→ Task prompt: Among the entries below, retype exactly the lines starting with the one with "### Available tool" and going on through the one with "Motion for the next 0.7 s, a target", but not the pictures.

Data extracted from a collection
# # # # # # #

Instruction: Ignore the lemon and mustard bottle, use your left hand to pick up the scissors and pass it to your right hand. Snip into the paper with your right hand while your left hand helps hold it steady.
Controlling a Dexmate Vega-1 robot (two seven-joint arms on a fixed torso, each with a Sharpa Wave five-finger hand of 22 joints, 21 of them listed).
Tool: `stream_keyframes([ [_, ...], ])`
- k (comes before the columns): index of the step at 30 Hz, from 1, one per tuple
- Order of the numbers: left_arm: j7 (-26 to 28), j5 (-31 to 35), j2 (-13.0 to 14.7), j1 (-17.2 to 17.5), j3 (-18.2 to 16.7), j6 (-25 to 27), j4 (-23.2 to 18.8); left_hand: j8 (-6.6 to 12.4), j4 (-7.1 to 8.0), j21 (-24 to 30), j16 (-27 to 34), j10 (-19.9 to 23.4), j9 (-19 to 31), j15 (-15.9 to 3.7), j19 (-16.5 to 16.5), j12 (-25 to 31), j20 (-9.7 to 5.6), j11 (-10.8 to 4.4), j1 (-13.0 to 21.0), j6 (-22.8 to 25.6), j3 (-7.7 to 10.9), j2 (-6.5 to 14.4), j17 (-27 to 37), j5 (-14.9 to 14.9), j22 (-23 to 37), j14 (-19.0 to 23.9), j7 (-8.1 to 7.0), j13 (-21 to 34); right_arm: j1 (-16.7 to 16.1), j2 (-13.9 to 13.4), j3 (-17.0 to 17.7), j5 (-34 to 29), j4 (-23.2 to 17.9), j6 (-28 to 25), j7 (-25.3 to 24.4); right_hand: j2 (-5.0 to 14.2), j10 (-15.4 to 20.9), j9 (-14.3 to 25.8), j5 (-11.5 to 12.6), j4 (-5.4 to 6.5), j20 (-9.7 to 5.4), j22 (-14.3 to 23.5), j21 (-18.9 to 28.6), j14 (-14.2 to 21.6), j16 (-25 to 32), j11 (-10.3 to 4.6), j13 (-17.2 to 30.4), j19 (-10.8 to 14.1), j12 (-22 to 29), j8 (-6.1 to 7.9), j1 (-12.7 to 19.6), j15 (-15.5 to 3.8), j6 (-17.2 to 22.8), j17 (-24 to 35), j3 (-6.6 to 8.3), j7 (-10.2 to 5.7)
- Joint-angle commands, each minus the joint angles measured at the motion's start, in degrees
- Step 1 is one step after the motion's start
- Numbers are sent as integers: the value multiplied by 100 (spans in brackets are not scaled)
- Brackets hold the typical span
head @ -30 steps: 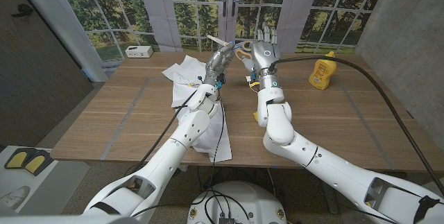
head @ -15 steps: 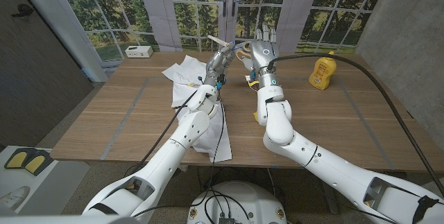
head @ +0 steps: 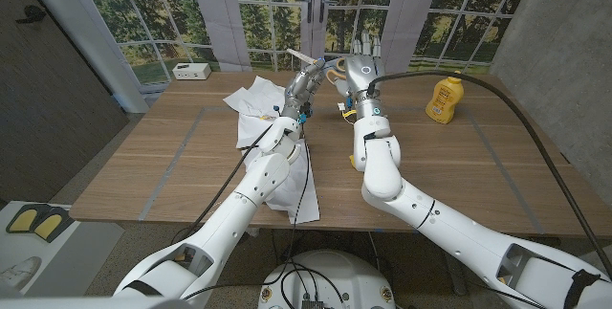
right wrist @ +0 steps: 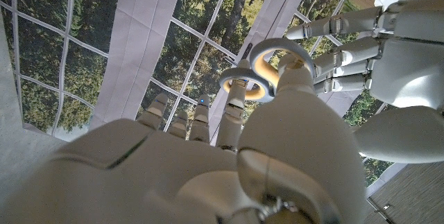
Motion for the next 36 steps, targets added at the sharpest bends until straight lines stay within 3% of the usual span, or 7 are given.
stream_keyframes([
  [1,-73,-1,-19,-57,14,-9,84,1,15,2,13,226,14,-499,-4,9,-810,-287,299,679,55,319,22,18,15,551,-494,17,28,119,26,-511,137,11,552,-29,52,26,43,-6,17,10,0,21,9,-28,7,-54,17,7,22,9,2,1,-22,-48],
  [7,-99,-1,-32,-68,6,-36,118,-4,14,1,14,223,14,-498,-6,9,-811,-287,300,678,58,316,28,21,15,551,-503,18,53,262,57,-859,243,-53,974,-23,178,31,46,-20,26,10,4,58,15,-47,9,-57,55,10,59,5,53,-2,-19,-29],
  [9,-91,3,-31,-67,4,-35,126,-8,14,1,15,219,14,-498,-7,5,-812,-287,300,674,59,316,29,22,15,552,-504,15,38,289,94,-881,257,-36,1018,-45,372,24,54,-49,23,10,31,163,27,-67,10,7,108,40,127,-42,229,-7,-25,254],
  [15,-106,-4,-37,-75,0,-33,163,-11,16,0,11,222,15,-498,-10,8,-813,-286,298,678,60,318,28,25,16,550,-508,17,18,354,181,-1013,292,-11,1253,-60,491,15,63,-59,-28,10,55,277,49,-136,9,84,136,33,162,-102,294,-7,-34,339],
  [25,-234,-31,-25,-85,15,-25,199,-14,15,0,16,223,16,-498,-12,11,-815,-286,301,687,60,319,32,26,16,559,-498,20,-40,369,322,-865,343,126,1054,-35,671,16,74,-71,-31,10,80,460,73,-150,9,195,178,30,238,-50,389,-7,-21,175],
  [28,-235,-36,-27,-73,16,-21,193,-14,14,1,17,223,16,-499,-11,12,-815,-286,302,694,60,319,33,26,16,560,-491,21,-74,355,366,-699,337,181,802,-9,763,67,65,-66,-20,10,74,557,73,-158,13,223,194,-3,274,12,293,-4,-14,-113],
  [36,-222,-40,-16,-51,5,-18,170,-23,15,2,18,218,17,-498,-10,11,-814,-286,301,692,59,320,35,27,17,561,-490,20,-155,257,396,-349,182,311,458,118,2043,463,-35,-107,-25,9,68,1211,118,-873,44,430,549,369,570,-289,672,-2,61,-270],
])
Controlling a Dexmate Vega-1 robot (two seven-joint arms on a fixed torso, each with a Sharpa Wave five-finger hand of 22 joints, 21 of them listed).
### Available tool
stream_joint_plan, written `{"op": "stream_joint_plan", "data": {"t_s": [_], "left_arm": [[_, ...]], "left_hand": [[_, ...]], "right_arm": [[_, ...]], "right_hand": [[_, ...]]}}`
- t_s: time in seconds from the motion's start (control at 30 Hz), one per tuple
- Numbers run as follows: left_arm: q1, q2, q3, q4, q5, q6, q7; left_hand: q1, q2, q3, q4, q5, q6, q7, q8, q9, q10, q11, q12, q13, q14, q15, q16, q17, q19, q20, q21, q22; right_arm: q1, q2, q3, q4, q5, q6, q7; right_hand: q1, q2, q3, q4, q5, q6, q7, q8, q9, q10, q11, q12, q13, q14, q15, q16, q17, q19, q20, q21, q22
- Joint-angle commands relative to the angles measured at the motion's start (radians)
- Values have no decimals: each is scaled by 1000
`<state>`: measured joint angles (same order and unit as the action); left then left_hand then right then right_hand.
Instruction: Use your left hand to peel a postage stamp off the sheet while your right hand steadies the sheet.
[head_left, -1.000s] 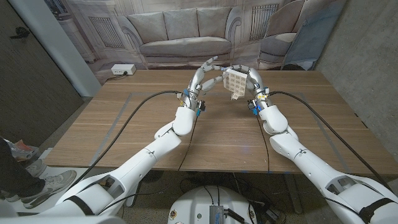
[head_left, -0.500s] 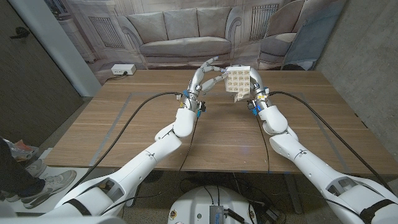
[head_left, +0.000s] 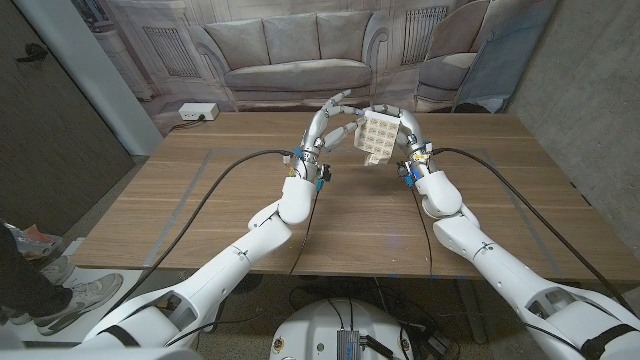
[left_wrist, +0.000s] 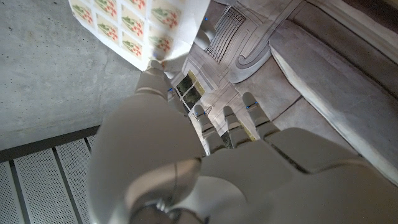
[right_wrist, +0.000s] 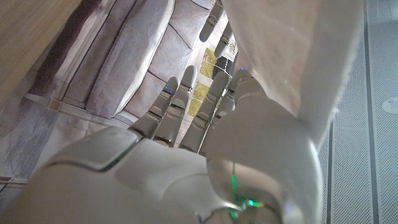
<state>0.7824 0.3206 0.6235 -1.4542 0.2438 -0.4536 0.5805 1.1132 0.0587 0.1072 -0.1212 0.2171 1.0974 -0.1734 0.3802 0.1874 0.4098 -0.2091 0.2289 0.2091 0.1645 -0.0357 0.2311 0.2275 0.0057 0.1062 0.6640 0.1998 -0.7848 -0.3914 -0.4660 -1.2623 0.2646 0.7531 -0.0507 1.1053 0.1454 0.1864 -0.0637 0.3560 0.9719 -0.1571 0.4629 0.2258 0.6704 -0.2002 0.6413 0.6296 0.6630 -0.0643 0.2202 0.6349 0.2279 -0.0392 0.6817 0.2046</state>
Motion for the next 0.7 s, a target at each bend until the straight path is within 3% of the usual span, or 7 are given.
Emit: {"op": "stream_joint_plan", "data": {"t_s": [0.03, 0.1, 0.2, 0.23, 0.33, 0.47, 0.7], "left_arm": [[37, 5, -12, -48, 21, 19, 20], [42, 6, -13, -51, 36, 17, 34], [49, 9, -15, -57, 45, 12, 43], [50, 11, -15, -59, 41, 13, 39], [59, 10, -17, -66, 36, 13, 39], [77, 8, -24, -87, 41, 19, 57], [83, 10, -26, -104, 51, 38, 57]], "left_hand": [[6, 15, 13, -3, -10, 64, 62, 15, -2, 34, -2, 11, 0, 19, -53, 11, 0, 14, -2, 11, 3], [7, 18, 16, -2, -17, -17, 97, -35, -3, 25, 3, 0, -1, 22, -55, 7, -2, 17, -4, 16, 3], [2, 12, 14, -1, -18, -71, 91, -65, -2, 14, -2, -7, 0, 21, -49, 4, -3, 17, -6, 19, 2], [-6, 7, 10, 3, -17, -112, 82, -89, -2, 4, 0, -12, 0, 20, -49, 2, -3, 17, -8, 21, 2], [-29, -11, -3, 10, -12, -195, -29, -135, 2, -10, 7, -17, 2, 16, -43, -3, -2, 10, -5, 23, 3], [-30, -12, -4, 11, -10, -212, -45, -143, 3, -12, 9, -18, 2, 14, -40, -4, -1, 8, -4, 24, 3], [-16, 10, 11, 7, -8, -65, 79, -94, 8, 20, 0, -7, 3, 19, -39, -3, 1, 5, -3, 31, 2]], "right_arm": [[-27, -7, 8, -39, -11, 2, -17], [-32, -9, 9, -45, -10, -1, -19], [-40, -17, 10, -64, -22, -12, -24], [-41, -17, 10, -65, -22, -14, -25], [-48, -14, 12, -75, -28, -17, -37], [-53, -19, 16, -88, -36, -18, -40], [-48, -12, 14, -73, -18, 7, -23]], "right_hand": [[2, 7, 3, -6, 9, 42, 28, 50, 290, 10, -1, 7, 3, 7, -173, 1, 2, -4, -97, 6, 3], [2, 6, 3, -6, 9, 42, 28, 49, 288, 10, -1, 7, 3, 8, -173, 0, 2, -4, -97, 7, 3], [2, 6, 3, -6, 9, 42, 28, 49, 289, 10, -1, 7, 2, 8, -173, 0, 2, -5, -97, 7, 3], [2, 6, 3, -6, 9, 43, 28, 49, 288, 10, -1, 7, 3, 8, -173, 1, 2, -4, -97, 8, 3], [2, 6, 4, -7, 10, 43, 28, 48, 287, 10, -1, 7, 2, 9, -174, 1, 3, -5, -97, 8, 3], [3, 7, 4, -8, 10, 44, 30, 48, 287, 11, -1, 7, 2, 11, -174, 2, 4, -5, -97, 9, 2], [4, 6, 4, -10, 10, 45, 29, 47, 287, 13, 0, 7, 1, 13, -174, 4, 5, -5, -97, 11, 2]]}}
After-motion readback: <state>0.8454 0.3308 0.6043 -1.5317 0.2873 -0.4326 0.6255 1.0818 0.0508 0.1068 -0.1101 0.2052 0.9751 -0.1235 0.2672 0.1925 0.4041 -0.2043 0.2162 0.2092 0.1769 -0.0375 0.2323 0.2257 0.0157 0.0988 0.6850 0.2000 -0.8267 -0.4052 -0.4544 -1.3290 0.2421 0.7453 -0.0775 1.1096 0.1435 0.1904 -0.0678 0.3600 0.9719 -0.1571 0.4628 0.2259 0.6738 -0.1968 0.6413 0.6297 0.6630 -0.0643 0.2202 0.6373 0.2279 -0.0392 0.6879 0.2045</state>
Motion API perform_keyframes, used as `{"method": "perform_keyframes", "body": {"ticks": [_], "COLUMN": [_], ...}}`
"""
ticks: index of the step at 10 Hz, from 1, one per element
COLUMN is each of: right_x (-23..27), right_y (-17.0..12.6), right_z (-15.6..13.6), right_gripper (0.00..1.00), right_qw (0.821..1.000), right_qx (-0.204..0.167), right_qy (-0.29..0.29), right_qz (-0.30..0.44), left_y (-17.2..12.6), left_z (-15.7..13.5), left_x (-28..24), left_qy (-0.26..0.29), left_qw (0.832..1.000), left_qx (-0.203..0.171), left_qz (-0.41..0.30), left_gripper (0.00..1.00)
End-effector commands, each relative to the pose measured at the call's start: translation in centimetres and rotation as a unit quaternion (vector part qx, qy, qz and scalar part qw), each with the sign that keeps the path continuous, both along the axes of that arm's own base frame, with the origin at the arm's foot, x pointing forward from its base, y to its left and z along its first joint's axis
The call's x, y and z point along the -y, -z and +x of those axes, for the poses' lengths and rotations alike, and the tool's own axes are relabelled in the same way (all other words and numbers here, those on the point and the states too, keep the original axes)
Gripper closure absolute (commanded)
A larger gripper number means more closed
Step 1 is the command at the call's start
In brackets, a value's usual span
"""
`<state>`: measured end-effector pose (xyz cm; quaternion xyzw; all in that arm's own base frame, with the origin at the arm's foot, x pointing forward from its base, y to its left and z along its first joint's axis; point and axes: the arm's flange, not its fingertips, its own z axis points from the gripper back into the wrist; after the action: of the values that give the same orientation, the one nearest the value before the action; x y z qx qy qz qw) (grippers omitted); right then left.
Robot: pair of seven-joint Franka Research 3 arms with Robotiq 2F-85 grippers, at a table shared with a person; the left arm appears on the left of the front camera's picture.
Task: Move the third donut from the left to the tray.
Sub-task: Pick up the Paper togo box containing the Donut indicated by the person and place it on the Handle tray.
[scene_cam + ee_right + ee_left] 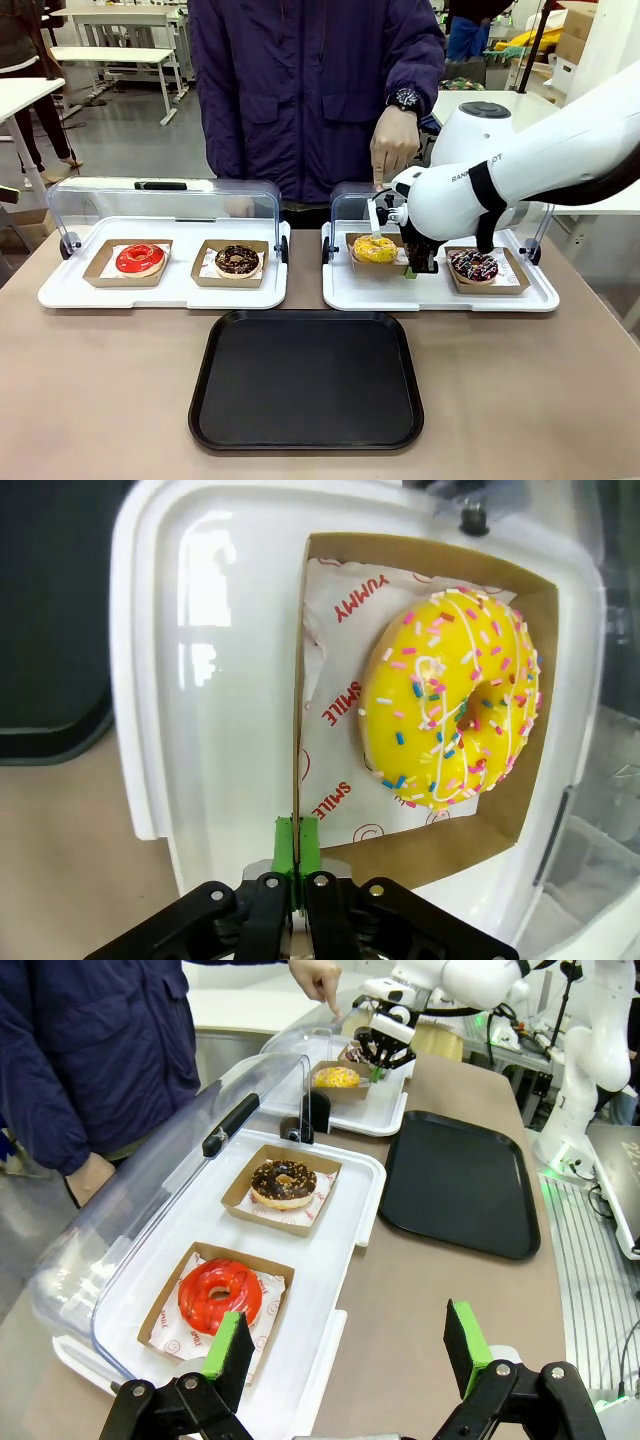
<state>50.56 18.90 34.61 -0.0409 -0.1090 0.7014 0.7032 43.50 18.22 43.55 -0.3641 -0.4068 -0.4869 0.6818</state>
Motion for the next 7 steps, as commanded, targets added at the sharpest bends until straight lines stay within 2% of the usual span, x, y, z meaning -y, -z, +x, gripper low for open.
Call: {"method": "perform_keyframes", "body": {"ticks": [1, 4, 7], "right_x": [-0.2, -0.9, -2.5], "right_y": [-0.9, -2.7, -4.0], "right_z": [-2.6, -6.1, -10.2], "right_gripper": [0.98, 0.98, 0.98], "right_qw": [0.999, 0.999, 0.999], "right_qx": [0.032, 0.049, 0.047], "right_qy": [0.006, 0.013, 0.019], "right_qz": [-0.012, -0.019, -0.011], "left_y": [-0.2, -0.2, -0.2], "left_z": [-0.1, -0.1, -0.1], "left_x": [0.1, 0.1, 0.1], "left_qy": [0.002, 0.002, 0.002], "left_qw": [1.000, 1.000, 1.000], "left_qx": [0.004, 0.004, 0.004], "left_qz": [0.000, 0.000, 0.000], "left_gripper": [0.00, 0.00, 0.00]}}
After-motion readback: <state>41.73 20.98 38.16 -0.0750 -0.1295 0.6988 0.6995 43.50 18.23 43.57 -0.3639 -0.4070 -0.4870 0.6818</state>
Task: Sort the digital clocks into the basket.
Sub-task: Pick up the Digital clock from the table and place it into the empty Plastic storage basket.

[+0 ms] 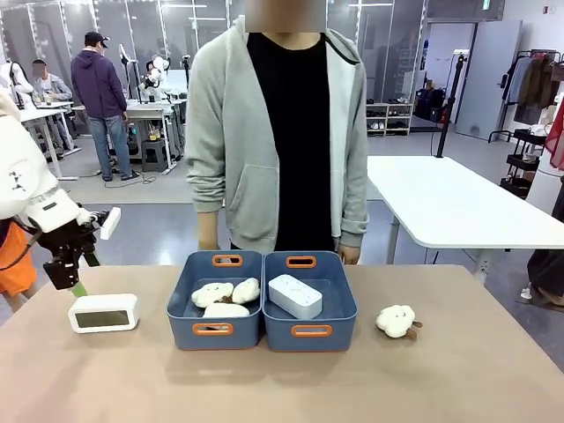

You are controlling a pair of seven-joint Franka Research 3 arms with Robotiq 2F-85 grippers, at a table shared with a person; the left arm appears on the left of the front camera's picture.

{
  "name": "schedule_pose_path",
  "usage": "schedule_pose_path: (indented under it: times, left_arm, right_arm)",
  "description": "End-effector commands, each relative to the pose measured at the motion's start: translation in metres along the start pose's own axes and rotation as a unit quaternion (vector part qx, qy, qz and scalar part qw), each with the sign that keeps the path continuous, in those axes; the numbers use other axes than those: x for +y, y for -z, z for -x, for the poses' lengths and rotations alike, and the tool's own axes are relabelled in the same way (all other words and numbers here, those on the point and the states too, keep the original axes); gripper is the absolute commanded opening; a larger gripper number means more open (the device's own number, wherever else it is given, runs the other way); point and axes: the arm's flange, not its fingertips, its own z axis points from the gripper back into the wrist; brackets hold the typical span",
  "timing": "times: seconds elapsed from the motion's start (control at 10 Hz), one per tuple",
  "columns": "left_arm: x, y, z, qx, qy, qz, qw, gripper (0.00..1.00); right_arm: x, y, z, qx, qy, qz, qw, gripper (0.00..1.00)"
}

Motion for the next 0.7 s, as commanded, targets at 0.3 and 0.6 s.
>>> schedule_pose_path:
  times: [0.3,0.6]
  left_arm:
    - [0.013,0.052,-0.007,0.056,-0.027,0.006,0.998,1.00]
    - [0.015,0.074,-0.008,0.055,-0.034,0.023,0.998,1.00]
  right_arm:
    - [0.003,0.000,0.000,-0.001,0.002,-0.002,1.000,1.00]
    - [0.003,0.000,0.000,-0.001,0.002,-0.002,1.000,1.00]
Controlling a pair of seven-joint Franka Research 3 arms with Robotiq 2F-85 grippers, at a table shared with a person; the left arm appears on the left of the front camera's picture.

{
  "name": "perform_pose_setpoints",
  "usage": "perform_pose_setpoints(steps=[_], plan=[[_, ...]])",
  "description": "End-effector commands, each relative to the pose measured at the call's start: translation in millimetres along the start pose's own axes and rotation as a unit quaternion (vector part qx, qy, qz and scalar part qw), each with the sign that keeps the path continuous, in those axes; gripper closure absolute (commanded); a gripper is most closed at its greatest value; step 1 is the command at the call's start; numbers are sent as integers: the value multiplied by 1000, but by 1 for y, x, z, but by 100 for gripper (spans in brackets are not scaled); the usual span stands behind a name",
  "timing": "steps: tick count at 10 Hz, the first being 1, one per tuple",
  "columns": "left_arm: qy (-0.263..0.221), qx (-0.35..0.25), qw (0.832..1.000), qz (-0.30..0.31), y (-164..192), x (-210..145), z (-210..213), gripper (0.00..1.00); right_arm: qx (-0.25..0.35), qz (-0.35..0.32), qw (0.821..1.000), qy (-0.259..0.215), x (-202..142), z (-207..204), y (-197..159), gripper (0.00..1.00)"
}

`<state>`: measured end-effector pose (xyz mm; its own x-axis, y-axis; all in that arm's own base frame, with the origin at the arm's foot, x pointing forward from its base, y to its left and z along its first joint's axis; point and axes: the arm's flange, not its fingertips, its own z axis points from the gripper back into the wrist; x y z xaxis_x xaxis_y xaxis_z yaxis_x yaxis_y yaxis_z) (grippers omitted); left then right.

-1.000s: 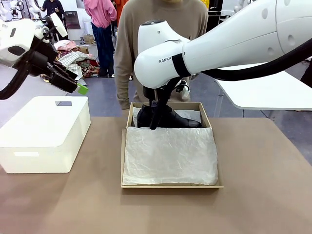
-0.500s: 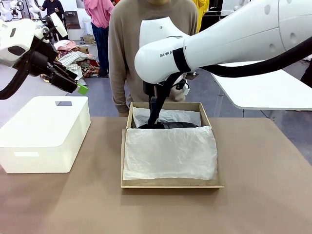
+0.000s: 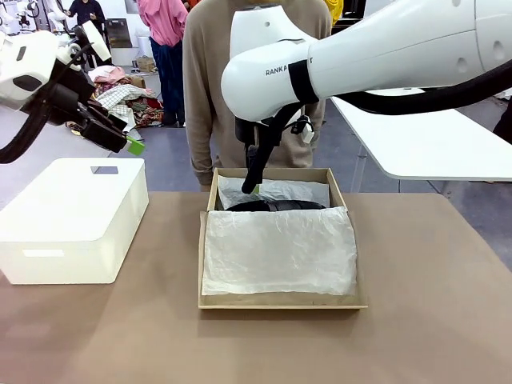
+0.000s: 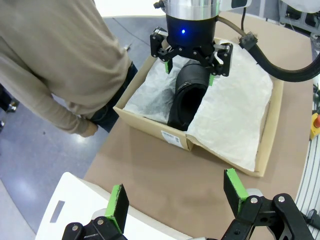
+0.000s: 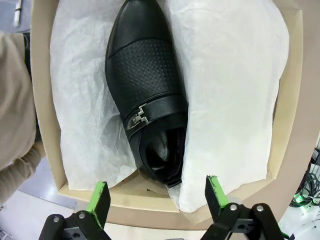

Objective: Pack the shoes into the box.
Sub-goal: Place the other shoe of the Shoes into the Shoes Box, then close the Shoes Box.

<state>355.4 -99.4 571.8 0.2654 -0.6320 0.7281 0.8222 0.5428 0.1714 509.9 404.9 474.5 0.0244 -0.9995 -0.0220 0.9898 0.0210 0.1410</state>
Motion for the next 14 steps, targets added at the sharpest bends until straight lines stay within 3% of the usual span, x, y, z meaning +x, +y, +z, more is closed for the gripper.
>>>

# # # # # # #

→ Exercise output:
### Available tool
stream_joint_plan, written `{"op": "stream_joint_plan", "data": {"t_s": [_], "left_arm": [[_, ...]], "left_hand": [[_, ...]], "right_arm": [[_, ...]], "right_hand": [[_, ...]]}}`
- t_s: time in seconds from the motion's start (control at 30 Hz), one per tuple
- Numbers run as follows: left_arm: q1, q2, q3, q4, q5, q6, q7; left_hand: q1, q2, q3, q4, q5, q6, q7, q8, q9, q10, q11, q12, q13, q14, q15, q16, q17, q19, q20, q21, q22; right_arm: q1, q2, q3, q4, q5, q6, q7; right_hand: q1, q2, q3, q4, q5, q6, q7, q8, q9, q10, q11, q12, q13, q14, q15, q16, q17, q19, q20, q21, q22
- Joint-angle commands relative to the angles measured at the motion's start (radians)
- Values have no decimals: each is scaled by 1000
`<state>`: measured joint angles (same order and unit as the action); left then left_hand then right then right_hand.
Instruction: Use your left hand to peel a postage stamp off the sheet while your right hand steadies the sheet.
[head_left, -1.000s] 
[head_left, -0.500s] 
[head_left, +0.000s] 
[left_wrist, +0.000s] 
[right_wrist, +0.000s] 
<state>0.7824 0.3206 0.6235 -1.4542 0.2438 -0.4536 0.5805 1.1132 0.0587 0.1072 -0.1212 0.2171 1.0974 -0.1734 0.3802 0.1874 0.4098 -0.2091 0.2289 0.2091 0.1645 -0.0357 0.2311 0.2275 0.0057 0.1062 0.6640 0.1998 -0.7848 -0.3914 -0.4660 -1.2623 0.2646 0.7531 -0.0507 1.1053 0.1454 0.1864 -0.0637 0.3560 0.9719 -0.1571 0.4629 0.2258 0.6704 -0.2002 0.6413 0.6296 0.6630 -0.0643 0.2202 0.6349 0.2279 -0.0392 0.6817 0.2046</state>
Motion for the next 0.7 s, a target at each bend until the straight path is within 3% of the usual span, or 7 are given.

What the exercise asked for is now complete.